[YOUR TASK]
Tell how many lines in the data below hold the string "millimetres"; give nothing but the number.
--------------------
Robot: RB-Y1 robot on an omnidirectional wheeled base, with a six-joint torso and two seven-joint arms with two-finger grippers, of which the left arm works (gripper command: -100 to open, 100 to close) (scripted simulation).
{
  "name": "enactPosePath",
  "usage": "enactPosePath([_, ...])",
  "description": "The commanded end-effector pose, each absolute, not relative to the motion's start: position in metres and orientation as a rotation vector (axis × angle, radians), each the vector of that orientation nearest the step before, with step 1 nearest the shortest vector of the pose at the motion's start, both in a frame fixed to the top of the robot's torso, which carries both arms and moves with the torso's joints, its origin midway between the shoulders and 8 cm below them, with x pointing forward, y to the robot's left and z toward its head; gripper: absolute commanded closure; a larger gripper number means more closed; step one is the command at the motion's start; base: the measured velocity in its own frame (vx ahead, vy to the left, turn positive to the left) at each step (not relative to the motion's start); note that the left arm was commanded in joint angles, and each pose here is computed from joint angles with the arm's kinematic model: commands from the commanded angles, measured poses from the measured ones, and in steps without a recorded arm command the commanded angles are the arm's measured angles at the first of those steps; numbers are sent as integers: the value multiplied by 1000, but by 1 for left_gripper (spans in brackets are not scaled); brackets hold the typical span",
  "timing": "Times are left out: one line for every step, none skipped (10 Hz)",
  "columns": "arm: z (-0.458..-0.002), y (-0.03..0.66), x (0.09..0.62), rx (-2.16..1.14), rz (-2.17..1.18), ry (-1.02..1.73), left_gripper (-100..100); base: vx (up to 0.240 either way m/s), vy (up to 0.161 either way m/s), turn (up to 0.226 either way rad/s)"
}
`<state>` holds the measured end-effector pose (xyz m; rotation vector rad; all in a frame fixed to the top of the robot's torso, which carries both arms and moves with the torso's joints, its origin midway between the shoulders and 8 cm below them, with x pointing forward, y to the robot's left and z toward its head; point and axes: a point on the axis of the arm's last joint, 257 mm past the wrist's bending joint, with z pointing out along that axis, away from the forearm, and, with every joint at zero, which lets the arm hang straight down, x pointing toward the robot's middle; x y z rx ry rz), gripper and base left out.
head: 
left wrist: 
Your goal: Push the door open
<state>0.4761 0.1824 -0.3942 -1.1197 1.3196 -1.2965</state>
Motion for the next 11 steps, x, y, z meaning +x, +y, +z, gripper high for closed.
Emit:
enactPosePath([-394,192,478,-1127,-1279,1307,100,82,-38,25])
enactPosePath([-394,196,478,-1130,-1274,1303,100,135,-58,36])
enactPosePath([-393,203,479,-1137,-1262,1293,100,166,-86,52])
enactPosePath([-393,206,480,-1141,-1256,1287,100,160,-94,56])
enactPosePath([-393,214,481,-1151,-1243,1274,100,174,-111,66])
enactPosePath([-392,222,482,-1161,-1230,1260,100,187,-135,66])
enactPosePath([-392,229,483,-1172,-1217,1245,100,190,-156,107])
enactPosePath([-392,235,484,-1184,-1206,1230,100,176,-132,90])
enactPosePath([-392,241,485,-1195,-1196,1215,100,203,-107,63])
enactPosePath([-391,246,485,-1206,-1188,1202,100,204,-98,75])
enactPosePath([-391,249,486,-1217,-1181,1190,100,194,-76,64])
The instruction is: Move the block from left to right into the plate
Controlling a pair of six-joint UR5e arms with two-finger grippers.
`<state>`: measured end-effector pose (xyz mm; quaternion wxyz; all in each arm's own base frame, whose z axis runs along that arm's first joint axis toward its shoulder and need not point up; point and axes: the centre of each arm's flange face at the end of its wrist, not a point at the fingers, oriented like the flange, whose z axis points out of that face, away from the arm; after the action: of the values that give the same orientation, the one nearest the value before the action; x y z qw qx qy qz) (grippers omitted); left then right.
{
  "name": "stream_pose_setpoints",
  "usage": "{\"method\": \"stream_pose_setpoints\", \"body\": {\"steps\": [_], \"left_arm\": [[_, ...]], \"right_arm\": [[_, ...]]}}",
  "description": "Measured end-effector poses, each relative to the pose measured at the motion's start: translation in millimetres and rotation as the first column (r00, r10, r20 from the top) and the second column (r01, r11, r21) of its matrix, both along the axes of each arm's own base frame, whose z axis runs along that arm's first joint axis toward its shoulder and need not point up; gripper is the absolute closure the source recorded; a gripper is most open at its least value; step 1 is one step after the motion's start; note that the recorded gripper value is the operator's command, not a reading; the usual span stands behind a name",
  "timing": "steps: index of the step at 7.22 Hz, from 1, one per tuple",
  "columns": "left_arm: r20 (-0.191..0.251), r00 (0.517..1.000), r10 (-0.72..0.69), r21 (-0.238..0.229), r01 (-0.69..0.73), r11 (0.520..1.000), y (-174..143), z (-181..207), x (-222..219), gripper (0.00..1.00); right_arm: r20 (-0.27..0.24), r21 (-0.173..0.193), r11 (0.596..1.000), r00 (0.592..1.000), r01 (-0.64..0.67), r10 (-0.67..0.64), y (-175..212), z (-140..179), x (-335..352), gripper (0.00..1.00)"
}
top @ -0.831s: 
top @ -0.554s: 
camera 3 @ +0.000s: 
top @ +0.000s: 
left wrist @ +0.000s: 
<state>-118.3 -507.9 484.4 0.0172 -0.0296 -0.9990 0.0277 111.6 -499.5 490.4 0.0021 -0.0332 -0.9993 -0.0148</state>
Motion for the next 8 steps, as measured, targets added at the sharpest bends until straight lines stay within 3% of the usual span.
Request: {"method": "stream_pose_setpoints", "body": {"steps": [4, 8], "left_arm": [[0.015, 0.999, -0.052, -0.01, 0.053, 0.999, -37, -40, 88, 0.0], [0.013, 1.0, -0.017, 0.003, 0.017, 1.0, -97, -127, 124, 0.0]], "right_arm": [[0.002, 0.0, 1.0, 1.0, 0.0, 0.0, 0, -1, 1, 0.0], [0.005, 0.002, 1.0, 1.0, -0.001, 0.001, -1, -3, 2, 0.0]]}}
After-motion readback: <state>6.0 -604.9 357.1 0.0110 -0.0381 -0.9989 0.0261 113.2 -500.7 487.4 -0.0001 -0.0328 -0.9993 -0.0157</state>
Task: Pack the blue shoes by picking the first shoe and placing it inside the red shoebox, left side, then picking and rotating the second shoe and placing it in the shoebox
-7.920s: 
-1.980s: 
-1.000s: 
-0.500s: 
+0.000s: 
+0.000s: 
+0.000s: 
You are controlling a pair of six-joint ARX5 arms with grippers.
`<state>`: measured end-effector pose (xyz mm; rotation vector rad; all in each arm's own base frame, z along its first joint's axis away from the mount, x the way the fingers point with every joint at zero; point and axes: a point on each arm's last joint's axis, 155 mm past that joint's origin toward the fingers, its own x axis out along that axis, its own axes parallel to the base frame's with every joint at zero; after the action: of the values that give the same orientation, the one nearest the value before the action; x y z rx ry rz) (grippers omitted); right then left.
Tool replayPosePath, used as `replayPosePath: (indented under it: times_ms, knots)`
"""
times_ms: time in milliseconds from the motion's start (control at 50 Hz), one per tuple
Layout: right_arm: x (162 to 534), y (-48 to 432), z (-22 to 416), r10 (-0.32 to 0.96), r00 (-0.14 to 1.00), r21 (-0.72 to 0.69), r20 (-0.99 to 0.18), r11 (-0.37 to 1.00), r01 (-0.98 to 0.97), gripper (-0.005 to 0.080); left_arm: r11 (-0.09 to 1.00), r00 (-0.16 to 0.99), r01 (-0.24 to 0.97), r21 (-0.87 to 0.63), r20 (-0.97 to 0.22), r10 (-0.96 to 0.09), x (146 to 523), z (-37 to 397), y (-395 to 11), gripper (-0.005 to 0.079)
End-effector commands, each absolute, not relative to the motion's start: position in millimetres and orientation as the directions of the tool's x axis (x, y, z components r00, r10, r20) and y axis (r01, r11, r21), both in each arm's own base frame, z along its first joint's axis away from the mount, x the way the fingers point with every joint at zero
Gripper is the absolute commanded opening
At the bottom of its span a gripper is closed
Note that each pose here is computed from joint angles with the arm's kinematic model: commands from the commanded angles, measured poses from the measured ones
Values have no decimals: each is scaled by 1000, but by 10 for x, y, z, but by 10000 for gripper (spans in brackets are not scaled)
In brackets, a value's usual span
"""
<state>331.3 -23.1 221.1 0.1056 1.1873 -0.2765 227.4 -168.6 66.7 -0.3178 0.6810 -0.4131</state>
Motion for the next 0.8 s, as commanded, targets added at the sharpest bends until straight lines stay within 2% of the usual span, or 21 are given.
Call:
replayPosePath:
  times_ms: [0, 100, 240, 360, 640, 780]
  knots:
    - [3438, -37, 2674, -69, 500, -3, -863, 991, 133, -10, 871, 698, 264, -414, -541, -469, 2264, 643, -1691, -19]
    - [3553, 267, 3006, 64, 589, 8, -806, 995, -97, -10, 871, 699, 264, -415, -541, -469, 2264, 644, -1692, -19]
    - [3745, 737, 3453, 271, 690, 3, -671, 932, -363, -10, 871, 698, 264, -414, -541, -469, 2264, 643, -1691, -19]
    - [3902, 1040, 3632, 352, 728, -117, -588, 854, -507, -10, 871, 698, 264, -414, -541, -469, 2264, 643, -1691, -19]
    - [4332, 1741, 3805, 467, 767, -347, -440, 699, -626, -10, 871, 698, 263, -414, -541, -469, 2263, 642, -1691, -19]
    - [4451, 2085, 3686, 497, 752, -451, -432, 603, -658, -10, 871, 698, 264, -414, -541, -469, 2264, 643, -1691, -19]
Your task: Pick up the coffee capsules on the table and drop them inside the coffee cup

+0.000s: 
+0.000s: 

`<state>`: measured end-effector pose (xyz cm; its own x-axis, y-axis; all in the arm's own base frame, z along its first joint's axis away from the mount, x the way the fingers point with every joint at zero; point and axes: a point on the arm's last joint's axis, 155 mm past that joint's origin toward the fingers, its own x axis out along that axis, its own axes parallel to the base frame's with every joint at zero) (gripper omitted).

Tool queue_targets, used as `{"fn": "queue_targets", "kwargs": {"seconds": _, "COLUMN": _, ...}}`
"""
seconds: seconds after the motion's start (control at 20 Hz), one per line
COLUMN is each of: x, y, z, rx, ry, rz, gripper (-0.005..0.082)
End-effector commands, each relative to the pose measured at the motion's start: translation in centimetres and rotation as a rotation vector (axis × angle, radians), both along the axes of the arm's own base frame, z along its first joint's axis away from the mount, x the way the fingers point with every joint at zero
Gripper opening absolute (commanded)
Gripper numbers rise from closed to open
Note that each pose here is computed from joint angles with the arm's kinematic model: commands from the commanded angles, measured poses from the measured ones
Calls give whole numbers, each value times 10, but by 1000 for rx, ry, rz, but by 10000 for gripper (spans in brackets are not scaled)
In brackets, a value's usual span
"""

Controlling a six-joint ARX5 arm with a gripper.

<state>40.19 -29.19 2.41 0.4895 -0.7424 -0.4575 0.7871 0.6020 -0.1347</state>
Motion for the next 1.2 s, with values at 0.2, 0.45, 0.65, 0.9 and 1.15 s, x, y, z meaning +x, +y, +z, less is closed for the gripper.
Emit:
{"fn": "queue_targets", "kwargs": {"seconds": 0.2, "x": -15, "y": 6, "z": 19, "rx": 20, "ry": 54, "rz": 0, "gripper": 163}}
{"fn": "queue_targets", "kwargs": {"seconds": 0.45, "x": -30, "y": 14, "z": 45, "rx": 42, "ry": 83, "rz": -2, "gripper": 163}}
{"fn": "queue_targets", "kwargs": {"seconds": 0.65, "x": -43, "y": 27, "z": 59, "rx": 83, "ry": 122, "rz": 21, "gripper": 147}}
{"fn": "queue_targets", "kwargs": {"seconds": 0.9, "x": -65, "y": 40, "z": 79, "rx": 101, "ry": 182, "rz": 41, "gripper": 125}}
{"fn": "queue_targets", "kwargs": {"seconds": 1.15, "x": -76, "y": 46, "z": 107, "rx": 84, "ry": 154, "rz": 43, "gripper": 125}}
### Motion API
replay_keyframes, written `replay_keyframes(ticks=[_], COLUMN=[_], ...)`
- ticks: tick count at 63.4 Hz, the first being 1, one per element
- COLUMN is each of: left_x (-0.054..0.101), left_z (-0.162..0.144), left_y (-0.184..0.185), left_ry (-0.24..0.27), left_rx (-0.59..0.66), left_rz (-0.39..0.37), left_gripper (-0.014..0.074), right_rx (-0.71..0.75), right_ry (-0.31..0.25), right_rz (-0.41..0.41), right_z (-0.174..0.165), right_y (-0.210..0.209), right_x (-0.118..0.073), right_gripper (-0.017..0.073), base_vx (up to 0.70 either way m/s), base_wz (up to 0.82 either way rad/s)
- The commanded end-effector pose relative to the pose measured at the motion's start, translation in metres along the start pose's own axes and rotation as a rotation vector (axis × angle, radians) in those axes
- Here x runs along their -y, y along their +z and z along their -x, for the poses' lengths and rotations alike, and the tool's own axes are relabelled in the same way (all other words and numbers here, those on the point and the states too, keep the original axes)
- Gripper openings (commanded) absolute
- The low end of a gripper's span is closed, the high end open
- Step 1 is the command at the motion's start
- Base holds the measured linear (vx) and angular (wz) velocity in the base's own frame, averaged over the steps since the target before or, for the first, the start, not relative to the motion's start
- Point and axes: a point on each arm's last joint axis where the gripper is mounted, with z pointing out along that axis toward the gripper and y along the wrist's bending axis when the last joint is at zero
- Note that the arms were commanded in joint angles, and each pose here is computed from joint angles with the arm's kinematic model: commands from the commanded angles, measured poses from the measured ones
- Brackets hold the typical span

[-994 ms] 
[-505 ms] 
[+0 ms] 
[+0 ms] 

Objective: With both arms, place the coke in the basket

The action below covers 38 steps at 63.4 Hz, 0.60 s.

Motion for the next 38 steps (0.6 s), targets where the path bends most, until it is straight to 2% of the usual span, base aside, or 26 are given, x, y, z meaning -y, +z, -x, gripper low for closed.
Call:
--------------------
[ANSWER TO THE PROBLEM]
2